### Your objective
Show every line of the data that contains the string "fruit".

### Dataset section
::::::::
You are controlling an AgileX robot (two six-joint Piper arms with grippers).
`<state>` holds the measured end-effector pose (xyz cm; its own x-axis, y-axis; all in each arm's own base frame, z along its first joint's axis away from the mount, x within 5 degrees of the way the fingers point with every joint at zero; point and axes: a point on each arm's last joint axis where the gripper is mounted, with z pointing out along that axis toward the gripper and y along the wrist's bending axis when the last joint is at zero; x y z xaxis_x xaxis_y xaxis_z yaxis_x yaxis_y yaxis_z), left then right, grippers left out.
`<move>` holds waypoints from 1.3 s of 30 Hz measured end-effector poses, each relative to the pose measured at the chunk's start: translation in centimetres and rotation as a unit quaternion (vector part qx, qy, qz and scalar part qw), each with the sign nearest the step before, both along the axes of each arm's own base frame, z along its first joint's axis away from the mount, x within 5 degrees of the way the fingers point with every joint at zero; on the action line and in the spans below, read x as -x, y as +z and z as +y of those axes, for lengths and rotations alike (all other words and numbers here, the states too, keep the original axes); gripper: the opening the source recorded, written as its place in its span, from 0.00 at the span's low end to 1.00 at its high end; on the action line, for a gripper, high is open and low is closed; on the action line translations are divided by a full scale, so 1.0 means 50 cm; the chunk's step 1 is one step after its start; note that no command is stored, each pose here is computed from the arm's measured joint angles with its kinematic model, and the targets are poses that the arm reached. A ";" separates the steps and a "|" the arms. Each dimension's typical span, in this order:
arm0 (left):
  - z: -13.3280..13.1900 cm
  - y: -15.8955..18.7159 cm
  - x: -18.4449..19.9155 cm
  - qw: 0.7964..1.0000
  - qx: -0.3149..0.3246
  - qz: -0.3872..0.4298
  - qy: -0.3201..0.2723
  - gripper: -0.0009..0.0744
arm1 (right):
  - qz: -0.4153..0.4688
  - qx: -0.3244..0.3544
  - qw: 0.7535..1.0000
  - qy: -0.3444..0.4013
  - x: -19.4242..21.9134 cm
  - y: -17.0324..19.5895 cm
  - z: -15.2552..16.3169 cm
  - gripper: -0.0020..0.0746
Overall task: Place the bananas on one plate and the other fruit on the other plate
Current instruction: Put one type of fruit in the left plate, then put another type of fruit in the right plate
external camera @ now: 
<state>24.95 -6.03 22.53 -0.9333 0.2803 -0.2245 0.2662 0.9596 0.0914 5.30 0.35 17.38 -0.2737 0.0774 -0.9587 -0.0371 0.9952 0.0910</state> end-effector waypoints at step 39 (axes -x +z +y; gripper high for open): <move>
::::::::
### Answer to the exercise
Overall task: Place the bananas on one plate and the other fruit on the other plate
Current instruction: Put one type of fruit in the left plate, then put another type of fruit in the right plate

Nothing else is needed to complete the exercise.